* [dpdk-dev] [PATCH] bus/pci: forbid VA as IOVA mode if IOMMU address width too small
@ 2018-01-08 13:51 Maxime Coquelin
2018-01-08 15:34 ` Stephen Hemminger
2018-01-08 15:38 ` Stephen Hemminger
0 siblings, 2 replies; 6+ messages in thread
From: Maxime Coquelin @ 2018-01-08 13:51 UTC (permalink / raw)
To: dev, stable, jianfeng.tan, santosh.shukla, anatoly.burakov, thomas
Cc: peterx, Maxime Coquelin
Intel VT-d supports different address widths for the IOVAs, from
39 bits to 56 bits.
While recent processors support at least 48 bits, VT-d emulation
currently only supports 39 bits. It makes DMA mapping to fail in this
case when using VA as IOVA mode, as user-space virtual addresses uses
up to 47 bits (see kernel's Documentation/x86/x86_64/mm.txt).
This patch parses VT-d CAP register value available in sysfs, and
forbid VA as IOVA mode if the GAW is 39 bits or unknown.

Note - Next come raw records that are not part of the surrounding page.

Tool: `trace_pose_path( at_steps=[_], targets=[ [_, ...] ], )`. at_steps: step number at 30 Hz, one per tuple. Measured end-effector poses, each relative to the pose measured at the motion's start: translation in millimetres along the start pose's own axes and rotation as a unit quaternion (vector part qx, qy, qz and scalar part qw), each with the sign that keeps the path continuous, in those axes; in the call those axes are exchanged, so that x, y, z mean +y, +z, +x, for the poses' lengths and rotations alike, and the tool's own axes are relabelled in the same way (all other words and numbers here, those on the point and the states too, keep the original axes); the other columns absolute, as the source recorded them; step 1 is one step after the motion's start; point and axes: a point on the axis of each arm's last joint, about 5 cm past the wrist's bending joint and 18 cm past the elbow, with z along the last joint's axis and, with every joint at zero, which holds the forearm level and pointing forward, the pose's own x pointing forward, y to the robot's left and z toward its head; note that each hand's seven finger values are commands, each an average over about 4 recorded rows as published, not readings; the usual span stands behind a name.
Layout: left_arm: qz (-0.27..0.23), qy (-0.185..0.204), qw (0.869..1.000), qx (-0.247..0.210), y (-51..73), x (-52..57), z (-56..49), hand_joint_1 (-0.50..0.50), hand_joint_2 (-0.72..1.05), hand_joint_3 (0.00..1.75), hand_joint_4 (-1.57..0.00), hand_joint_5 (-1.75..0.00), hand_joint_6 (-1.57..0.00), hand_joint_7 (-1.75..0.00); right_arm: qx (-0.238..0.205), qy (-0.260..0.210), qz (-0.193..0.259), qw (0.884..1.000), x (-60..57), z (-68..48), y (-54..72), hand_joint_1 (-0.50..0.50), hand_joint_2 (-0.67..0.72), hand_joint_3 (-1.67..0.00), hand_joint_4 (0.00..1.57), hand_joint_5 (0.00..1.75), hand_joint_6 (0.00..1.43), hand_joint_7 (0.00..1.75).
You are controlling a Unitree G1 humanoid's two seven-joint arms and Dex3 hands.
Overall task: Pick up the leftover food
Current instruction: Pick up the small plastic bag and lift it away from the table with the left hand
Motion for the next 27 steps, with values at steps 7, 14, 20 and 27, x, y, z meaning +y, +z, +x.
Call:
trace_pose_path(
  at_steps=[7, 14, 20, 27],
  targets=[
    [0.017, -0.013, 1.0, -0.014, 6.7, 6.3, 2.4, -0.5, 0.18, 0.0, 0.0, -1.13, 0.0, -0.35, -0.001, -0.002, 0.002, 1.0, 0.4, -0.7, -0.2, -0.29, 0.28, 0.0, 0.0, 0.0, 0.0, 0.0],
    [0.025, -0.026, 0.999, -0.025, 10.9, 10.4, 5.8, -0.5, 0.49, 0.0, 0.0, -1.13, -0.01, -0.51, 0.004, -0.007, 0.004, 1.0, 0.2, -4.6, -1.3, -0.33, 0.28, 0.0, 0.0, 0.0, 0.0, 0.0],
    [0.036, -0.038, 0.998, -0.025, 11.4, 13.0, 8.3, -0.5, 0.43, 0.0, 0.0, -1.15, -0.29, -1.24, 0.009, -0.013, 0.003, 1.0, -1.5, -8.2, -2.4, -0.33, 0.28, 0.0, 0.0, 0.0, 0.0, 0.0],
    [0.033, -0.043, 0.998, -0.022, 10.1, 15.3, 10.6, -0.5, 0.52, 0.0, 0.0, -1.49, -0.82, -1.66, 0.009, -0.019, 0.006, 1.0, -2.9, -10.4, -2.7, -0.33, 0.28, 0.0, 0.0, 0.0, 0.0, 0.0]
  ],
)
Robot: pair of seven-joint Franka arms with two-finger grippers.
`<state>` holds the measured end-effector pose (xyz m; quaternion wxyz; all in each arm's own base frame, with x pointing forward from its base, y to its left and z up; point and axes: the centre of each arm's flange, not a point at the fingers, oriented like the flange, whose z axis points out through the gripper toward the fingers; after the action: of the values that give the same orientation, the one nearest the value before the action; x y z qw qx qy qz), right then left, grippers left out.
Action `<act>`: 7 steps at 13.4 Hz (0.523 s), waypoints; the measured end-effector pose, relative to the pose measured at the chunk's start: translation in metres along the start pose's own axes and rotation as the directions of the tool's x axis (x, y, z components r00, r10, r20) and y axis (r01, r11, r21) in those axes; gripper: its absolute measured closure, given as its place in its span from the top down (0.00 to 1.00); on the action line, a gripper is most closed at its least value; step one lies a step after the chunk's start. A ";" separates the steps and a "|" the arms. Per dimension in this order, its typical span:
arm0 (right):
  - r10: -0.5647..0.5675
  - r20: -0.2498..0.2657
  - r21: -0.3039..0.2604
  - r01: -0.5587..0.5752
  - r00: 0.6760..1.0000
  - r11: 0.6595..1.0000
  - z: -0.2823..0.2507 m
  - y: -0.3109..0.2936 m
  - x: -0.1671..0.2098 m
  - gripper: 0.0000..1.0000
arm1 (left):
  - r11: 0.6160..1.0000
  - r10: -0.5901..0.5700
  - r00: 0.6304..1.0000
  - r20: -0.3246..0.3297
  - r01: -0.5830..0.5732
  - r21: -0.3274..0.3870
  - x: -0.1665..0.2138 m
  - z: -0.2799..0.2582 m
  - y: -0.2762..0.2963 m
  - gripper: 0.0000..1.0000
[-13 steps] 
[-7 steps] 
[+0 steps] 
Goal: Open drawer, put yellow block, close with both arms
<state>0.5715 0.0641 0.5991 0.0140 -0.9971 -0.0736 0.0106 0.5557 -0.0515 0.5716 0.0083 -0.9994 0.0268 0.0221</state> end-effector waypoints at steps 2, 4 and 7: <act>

Fixes: f37dfab21c98 ("drivers/net: enable IOVA mode for Intel PMDs")
Cc: stable@dpdk.org
Signed-off-by: Maxime Coquelin <maxime.coquelin@redhat.com>
---
Hi,
I'm not super happy with the patch as it does platform specific things in
generic code, but there are no placeholder for IOMMU/VT-d at the moment.
As this patch is to be backported to v17.11 LTS, it cannot be a big rework.
If you have some suggestion to improve it, please let me know.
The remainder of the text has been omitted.